Use of Mobile Health Applications for Health-Seeking Behavior Among US Adults

  • Soumitra S. Bhuyan
  • Ning Lu
  • Aastha Chandak
  • Hyunmin Kim
  • David Wyant
  • Jay Bhatt
  • Satish Kedia
  • Cyril F. Chang
Mobile Systems
Part of the following topical collections:
  1. Mobile Systems


This study explores the use of mobile health applications (mHealth apps) on smartphones or tablets for health-seeking behavior among US adults. Data was obtained from cycle 4 of the 4th edition of the Health Information National Trends Survey (HINTS 4). Weighted multivariate logistic regression models examined predictors of 1) having mHealth apps, 2) usefulness of mHealth apps in achieving health behavior goals, 3) helpfulness in medical care decision-making, and 4) asking a physician new questions or seeking a second opinion.
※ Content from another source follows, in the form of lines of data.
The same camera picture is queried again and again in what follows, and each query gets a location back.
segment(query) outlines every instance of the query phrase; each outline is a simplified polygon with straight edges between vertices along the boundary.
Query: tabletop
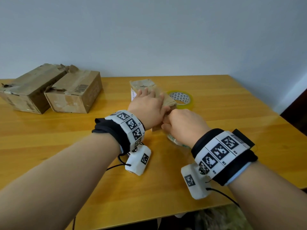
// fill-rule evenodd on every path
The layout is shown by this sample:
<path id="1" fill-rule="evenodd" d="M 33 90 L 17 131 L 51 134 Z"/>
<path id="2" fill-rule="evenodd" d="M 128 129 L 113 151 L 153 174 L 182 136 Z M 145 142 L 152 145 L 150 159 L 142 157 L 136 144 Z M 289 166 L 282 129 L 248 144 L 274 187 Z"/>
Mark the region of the tabletop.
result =
<path id="1" fill-rule="evenodd" d="M 43 115 L 12 110 L 0 99 L 0 189 L 32 167 L 90 134 L 94 119 L 127 109 L 129 81 L 152 79 L 164 91 L 193 97 L 193 111 L 210 127 L 239 129 L 256 145 L 259 161 L 299 188 L 307 187 L 307 138 L 228 75 L 103 77 L 103 90 L 88 114 Z M 163 131 L 147 131 L 152 155 L 137 176 L 122 166 L 108 170 L 76 217 L 75 229 L 101 229 L 230 203 L 212 192 L 194 200 L 181 175 L 193 163 L 190 150 L 175 145 Z M 227 187 L 212 186 L 233 197 Z"/>

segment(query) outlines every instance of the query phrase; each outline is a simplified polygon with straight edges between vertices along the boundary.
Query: cardboard box
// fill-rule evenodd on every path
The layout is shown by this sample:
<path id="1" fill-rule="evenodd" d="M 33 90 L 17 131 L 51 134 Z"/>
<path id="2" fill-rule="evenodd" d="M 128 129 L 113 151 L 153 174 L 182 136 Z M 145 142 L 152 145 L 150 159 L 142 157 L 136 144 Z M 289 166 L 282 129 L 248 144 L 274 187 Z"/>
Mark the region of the cardboard box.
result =
<path id="1" fill-rule="evenodd" d="M 162 90 L 150 79 L 140 80 L 140 81 L 130 81 L 131 86 L 131 101 L 136 96 L 139 89 L 144 90 L 146 87 L 148 88 L 148 91 L 155 90 L 156 96 L 160 95 L 162 93 Z M 177 103 L 174 99 L 172 99 L 166 92 L 164 93 L 164 100 L 163 100 L 163 106 L 170 106 L 171 110 L 174 110 L 177 108 Z M 152 131 L 160 130 L 161 124 L 155 126 L 152 128 Z"/>
<path id="2" fill-rule="evenodd" d="M 46 89 L 45 95 L 56 112 L 88 113 L 101 89 L 100 72 L 71 65 L 64 77 Z"/>
<path id="3" fill-rule="evenodd" d="M 45 89 L 67 73 L 67 67 L 43 64 L 16 78 L 12 84 L 2 84 L 0 96 L 15 110 L 42 114 L 50 107 Z"/>

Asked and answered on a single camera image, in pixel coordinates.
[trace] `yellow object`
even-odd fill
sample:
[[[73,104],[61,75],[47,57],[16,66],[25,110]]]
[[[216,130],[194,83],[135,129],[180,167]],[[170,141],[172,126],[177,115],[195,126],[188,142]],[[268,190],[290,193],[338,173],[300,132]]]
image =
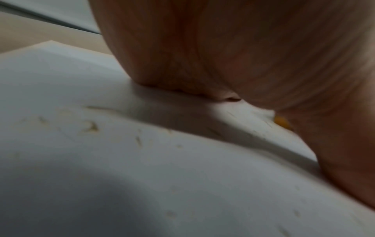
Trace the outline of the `yellow object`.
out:
[[[293,131],[292,126],[290,126],[290,123],[288,122],[288,120],[286,120],[286,118],[275,115],[275,118],[273,119],[273,121],[274,121],[277,125],[279,125],[279,126],[281,126],[281,127],[283,127],[283,128],[286,128],[286,129],[288,129],[288,130]]]

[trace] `hand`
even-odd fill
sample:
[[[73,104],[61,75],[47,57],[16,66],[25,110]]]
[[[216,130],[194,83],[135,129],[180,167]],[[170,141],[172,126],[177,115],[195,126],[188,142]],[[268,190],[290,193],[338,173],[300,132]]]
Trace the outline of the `hand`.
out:
[[[375,1],[90,3],[108,46],[136,82],[240,96],[276,110],[334,182],[375,207]],[[347,122],[360,126],[348,129]]]

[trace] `wooden table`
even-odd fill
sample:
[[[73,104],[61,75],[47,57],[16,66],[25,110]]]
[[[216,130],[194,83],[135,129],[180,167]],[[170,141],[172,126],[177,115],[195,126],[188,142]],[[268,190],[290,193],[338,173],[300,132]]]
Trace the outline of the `wooden table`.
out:
[[[49,40],[111,54],[99,34],[0,12],[0,53]]]

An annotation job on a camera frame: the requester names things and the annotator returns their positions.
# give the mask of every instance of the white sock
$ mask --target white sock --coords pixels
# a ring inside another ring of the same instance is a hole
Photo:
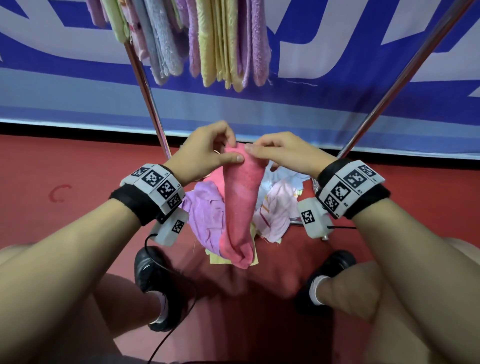
[[[159,291],[148,291],[147,293],[153,293],[158,297],[160,305],[162,306],[162,311],[160,311],[160,316],[151,324],[161,324],[168,316],[168,300],[166,295]]]
[[[315,277],[312,284],[310,285],[310,289],[308,291],[308,294],[310,295],[310,299],[312,300],[312,302],[315,306],[320,306],[321,304],[323,304],[317,298],[317,287],[320,284],[320,282],[322,280],[324,280],[325,278],[330,278],[330,277],[328,277],[328,276]]]

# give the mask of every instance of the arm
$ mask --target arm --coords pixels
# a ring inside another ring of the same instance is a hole
[[[291,133],[264,135],[249,149],[313,178],[335,160]],[[390,199],[364,209],[353,222],[428,340],[454,361],[477,363],[480,266]]]
[[[165,166],[186,185],[243,161],[236,153],[214,152],[226,143],[235,145],[226,122],[199,128]],[[111,199],[0,265],[0,362],[33,355],[140,227],[133,212]]]

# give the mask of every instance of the black shoe
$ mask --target black shoe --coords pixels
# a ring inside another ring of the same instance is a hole
[[[160,248],[148,246],[148,252],[161,265],[171,269],[167,266]],[[178,326],[183,306],[180,294],[170,276],[171,273],[156,265],[146,253],[145,248],[142,248],[135,256],[134,274],[135,284],[140,287],[142,292],[162,292],[168,300],[167,318],[161,324],[149,324],[148,327],[153,331],[167,332]]]
[[[334,251],[324,263],[317,268],[308,278],[307,282],[297,292],[293,300],[295,309],[302,315],[324,315],[332,309],[327,305],[316,306],[310,299],[309,291],[313,280],[318,276],[335,277],[342,270],[354,266],[357,263],[352,253],[346,250]]]

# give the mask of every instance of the person
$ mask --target person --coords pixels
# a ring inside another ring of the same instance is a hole
[[[243,162],[224,153],[235,143],[226,122],[204,126],[164,166],[187,185]],[[314,178],[335,161],[288,132],[264,135],[246,150]],[[372,322],[366,363],[480,362],[479,250],[435,235],[389,198],[352,221],[375,262],[355,264],[348,252],[334,252],[297,294],[297,309],[321,315],[332,307]],[[0,362],[144,363],[123,357],[113,338],[146,324],[175,327],[181,301],[144,249],[135,258],[136,284],[106,273],[140,227],[111,198],[36,244],[2,249]],[[159,248],[149,252],[165,263]]]

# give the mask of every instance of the hand
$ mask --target hand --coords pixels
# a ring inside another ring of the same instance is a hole
[[[266,134],[245,146],[247,153],[260,159],[270,159],[274,167],[283,166],[317,178],[335,157],[315,148],[291,132]]]
[[[175,178],[186,186],[227,163],[242,163],[239,153],[224,153],[225,145],[235,147],[235,134],[226,121],[202,126],[187,138],[165,164]]]

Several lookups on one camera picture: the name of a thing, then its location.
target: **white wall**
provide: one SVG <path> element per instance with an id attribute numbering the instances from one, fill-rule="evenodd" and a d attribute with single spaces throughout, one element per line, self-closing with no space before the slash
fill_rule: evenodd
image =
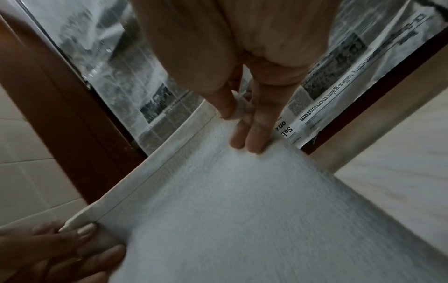
<path id="1" fill-rule="evenodd" d="M 66 220 L 85 206 L 0 86 L 0 228 Z"/>

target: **fabric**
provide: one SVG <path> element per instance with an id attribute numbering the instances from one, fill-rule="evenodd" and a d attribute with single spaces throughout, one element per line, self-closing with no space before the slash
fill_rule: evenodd
<path id="1" fill-rule="evenodd" d="M 127 254 L 110 282 L 447 282 L 448 261 L 293 145 L 256 156 L 206 103 L 63 230 Z"/>

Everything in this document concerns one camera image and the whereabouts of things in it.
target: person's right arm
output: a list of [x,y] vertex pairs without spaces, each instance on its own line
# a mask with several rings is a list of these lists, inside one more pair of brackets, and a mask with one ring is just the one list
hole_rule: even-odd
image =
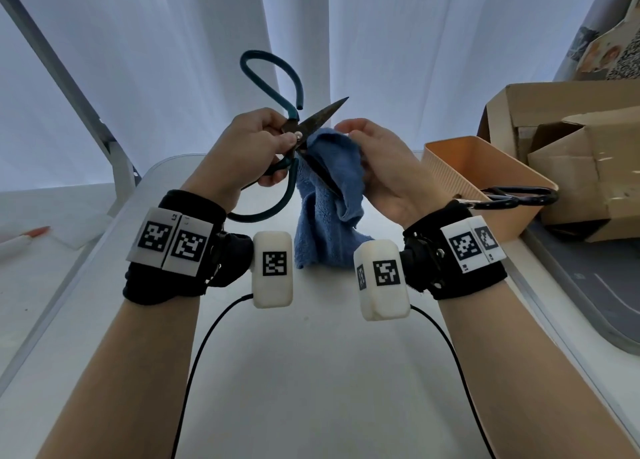
[[[407,228],[451,201],[393,132],[366,119],[339,123],[360,146],[365,196]],[[496,456],[637,458],[574,366],[505,281],[438,302]]]

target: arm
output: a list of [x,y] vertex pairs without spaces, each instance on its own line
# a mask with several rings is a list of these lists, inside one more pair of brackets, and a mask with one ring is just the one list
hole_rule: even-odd
[[[429,169],[393,132],[345,120],[364,154],[365,196],[405,229],[446,205]],[[506,282],[438,302],[496,454],[518,459],[637,458],[608,410]]]
[[[296,142],[270,109],[239,115],[181,189],[231,211],[240,189]],[[124,301],[44,442],[40,459],[167,458],[184,391],[200,298],[142,306]]]

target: scissors
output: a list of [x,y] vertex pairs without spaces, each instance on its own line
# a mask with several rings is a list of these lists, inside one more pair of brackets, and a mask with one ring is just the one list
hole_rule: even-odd
[[[252,71],[249,66],[247,66],[247,61],[249,61],[250,59],[263,59],[265,61],[273,63],[277,67],[282,68],[284,72],[289,75],[293,82],[293,85],[295,85],[296,87],[295,106],[290,101],[285,99],[281,94],[275,91],[272,87],[270,87],[267,82],[265,82],[262,78],[260,78],[260,76]],[[318,178],[320,178],[320,180],[326,185],[327,188],[329,188],[329,190],[331,190],[337,197],[341,198],[342,192],[331,177],[331,174],[329,174],[325,167],[315,157],[311,156],[308,153],[307,139],[311,134],[320,129],[324,125],[324,123],[331,118],[331,116],[342,106],[342,104],[347,101],[348,97],[332,103],[319,112],[316,112],[303,122],[300,122],[298,110],[302,110],[304,92],[302,90],[302,82],[300,81],[300,77],[290,64],[288,64],[282,58],[279,58],[272,53],[268,53],[267,51],[249,50],[245,51],[240,57],[240,69],[247,77],[249,77],[252,82],[258,85],[258,87],[260,87],[262,91],[264,91],[268,96],[279,103],[279,105],[281,105],[284,110],[287,111],[287,115],[289,118],[283,124],[280,130],[282,131],[282,133],[293,132],[297,136],[298,140],[295,146],[287,151],[287,153],[284,154],[281,160],[279,160],[275,164],[270,165],[267,171],[265,171],[264,173],[264,175],[270,176],[274,172],[281,169],[289,170],[289,181],[287,184],[287,190],[285,191],[285,194],[280,199],[280,201],[272,208],[269,208],[268,210],[257,214],[237,214],[231,212],[228,214],[229,219],[233,221],[239,221],[241,223],[254,223],[256,221],[266,220],[267,218],[270,218],[280,212],[284,208],[284,206],[289,203],[296,188],[298,165],[300,163],[296,155],[298,155],[300,159],[307,163],[311,171],[316,173]],[[256,183],[256,181],[245,186],[243,189],[248,188],[254,183]]]
[[516,206],[548,206],[558,201],[555,189],[540,186],[492,186],[482,192],[491,201],[465,200],[454,196],[467,208],[473,209],[509,209]]

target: ribbed container
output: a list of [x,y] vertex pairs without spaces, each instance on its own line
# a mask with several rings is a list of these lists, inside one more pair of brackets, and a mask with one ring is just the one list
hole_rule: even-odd
[[[556,183],[476,136],[459,137],[424,145],[422,162],[452,197],[489,201],[480,191],[491,186],[542,186]],[[540,211],[536,206],[481,210],[480,214],[499,241],[514,240]]]

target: gray mat
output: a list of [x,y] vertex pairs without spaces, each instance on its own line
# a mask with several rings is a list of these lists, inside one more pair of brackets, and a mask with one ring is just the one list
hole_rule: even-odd
[[604,338],[640,355],[640,239],[562,242],[539,221],[522,239]]

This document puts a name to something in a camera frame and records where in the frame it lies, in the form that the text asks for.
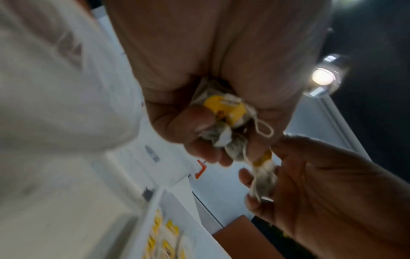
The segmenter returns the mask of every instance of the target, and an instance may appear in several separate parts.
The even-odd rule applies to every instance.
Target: finger
[[[173,143],[191,142],[215,124],[212,111],[199,105],[188,106],[179,112],[173,105],[146,102],[146,109],[152,127],[161,137]]]
[[[228,156],[225,150],[222,150],[222,156],[221,156],[221,159],[219,160],[219,164],[224,167],[228,167],[228,166],[231,166],[233,162],[234,161],[232,160],[232,158]]]
[[[184,146],[189,154],[203,158],[209,163],[217,163],[221,161],[223,156],[223,151],[221,149],[214,148],[211,142],[204,139],[196,139]]]
[[[253,176],[248,169],[242,168],[241,170],[239,170],[239,181],[246,187],[251,187]]]
[[[258,119],[261,119],[269,124],[273,128],[274,134],[271,138],[266,138],[256,131],[254,125],[250,127],[246,134],[248,138],[246,156],[249,160],[257,161],[258,159],[260,159],[265,151],[282,137],[283,131],[289,124],[292,112],[293,109],[286,110],[285,112],[276,110],[263,110],[258,113]],[[266,126],[261,125],[259,127],[259,130],[264,133],[268,133],[268,128]]]
[[[275,223],[275,203],[259,202],[256,198],[246,195],[245,205],[247,209],[259,218],[274,224]]]
[[[272,151],[281,156],[297,156],[320,168],[346,166],[361,158],[354,152],[303,136],[284,136],[272,147]]]

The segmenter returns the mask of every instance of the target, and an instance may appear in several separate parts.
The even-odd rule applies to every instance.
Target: plastic bag
[[[138,133],[137,84],[73,0],[0,0],[1,149],[98,151]]]

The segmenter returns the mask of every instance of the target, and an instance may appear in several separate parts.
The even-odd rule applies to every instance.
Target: plastic container
[[[179,227],[180,233],[190,238],[195,259],[231,258],[179,200],[166,187],[161,187],[151,199],[146,214],[135,228],[121,259],[142,258],[159,207],[162,209],[164,220],[171,219]]]

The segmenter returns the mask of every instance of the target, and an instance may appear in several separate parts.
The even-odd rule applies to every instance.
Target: hand
[[[276,134],[249,131],[247,156],[258,159],[286,128],[308,82],[330,15],[330,0],[106,0],[118,38],[139,81],[154,129],[192,155],[228,166],[220,149],[198,139],[215,123],[191,106],[202,76],[226,80]]]
[[[282,159],[273,203],[248,209],[323,259],[408,258],[410,186],[359,155],[306,137],[272,148]],[[246,169],[240,181],[250,186]]]

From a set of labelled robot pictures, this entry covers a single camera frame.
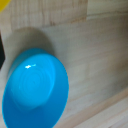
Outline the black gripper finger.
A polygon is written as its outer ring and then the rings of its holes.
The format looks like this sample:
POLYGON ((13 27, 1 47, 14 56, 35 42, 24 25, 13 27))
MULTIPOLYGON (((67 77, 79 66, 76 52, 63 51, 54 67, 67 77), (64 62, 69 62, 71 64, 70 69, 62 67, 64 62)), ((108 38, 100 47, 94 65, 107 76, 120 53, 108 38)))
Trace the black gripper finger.
POLYGON ((0 34, 0 70, 2 68, 4 61, 5 61, 5 52, 4 52, 3 42, 0 34))

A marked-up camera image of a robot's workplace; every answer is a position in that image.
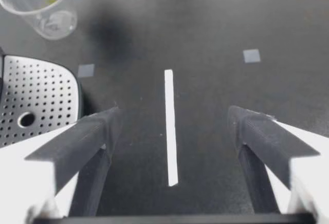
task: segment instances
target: metal grate
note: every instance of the metal grate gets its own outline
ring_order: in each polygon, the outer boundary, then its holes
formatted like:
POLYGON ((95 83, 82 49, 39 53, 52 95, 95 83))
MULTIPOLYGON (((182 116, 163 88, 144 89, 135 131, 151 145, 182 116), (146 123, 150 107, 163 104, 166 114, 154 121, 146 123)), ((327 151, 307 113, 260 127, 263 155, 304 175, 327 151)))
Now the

Using the Andersen Model of health services utilization, independent variables of interest were grouped under predisposing factors (age, gender, race, ethnicity, and marital status), enabling factors (education, employment, income, regular provider, health insurance, and rural/urban location of residence), and need factors (general health, confidence in their ability to take care of health, Body Mass Index, smoking status, and number of comorbidities). In a national sample of adults who had smartphones or tablets, 36 % had mHealth apps on their devices. Among those with apps, 60 % reported the usefulness of mHealth apps in achieving health behavior goals, 35 % reported their helpfulness for medical care decision-making, and 38 % reported their usefulness in asking their physicians new questions or seeking a second opinion. The multivariate models revealed that respondents were more likely to have mHealth apps if they had more education, health insurance, were confident in their ability to take good care of themselves, or had comorbidities, and were less likely to have them if they were older, had higher income, or lived in rural areas. In terms of usefulness of mHealth apps, those who were older and had higher income were less likely to report their usefulness in achieving health behavior goals. Those who were older, African American, and had confidence in their ability to take care of their health were more likely to respond that the mHealth apps were helpful in making a medical care decision and asking their physicians new questions or for a second opinion. Potentially, mHealth apps may reduce the burden on primary care, reduce costs, and improve the quality of care. However, several personal-level factors were associated with having mHealth apps and their perceived helpfulness among their users, indicating a multidimensional digital divide in the population of US adults.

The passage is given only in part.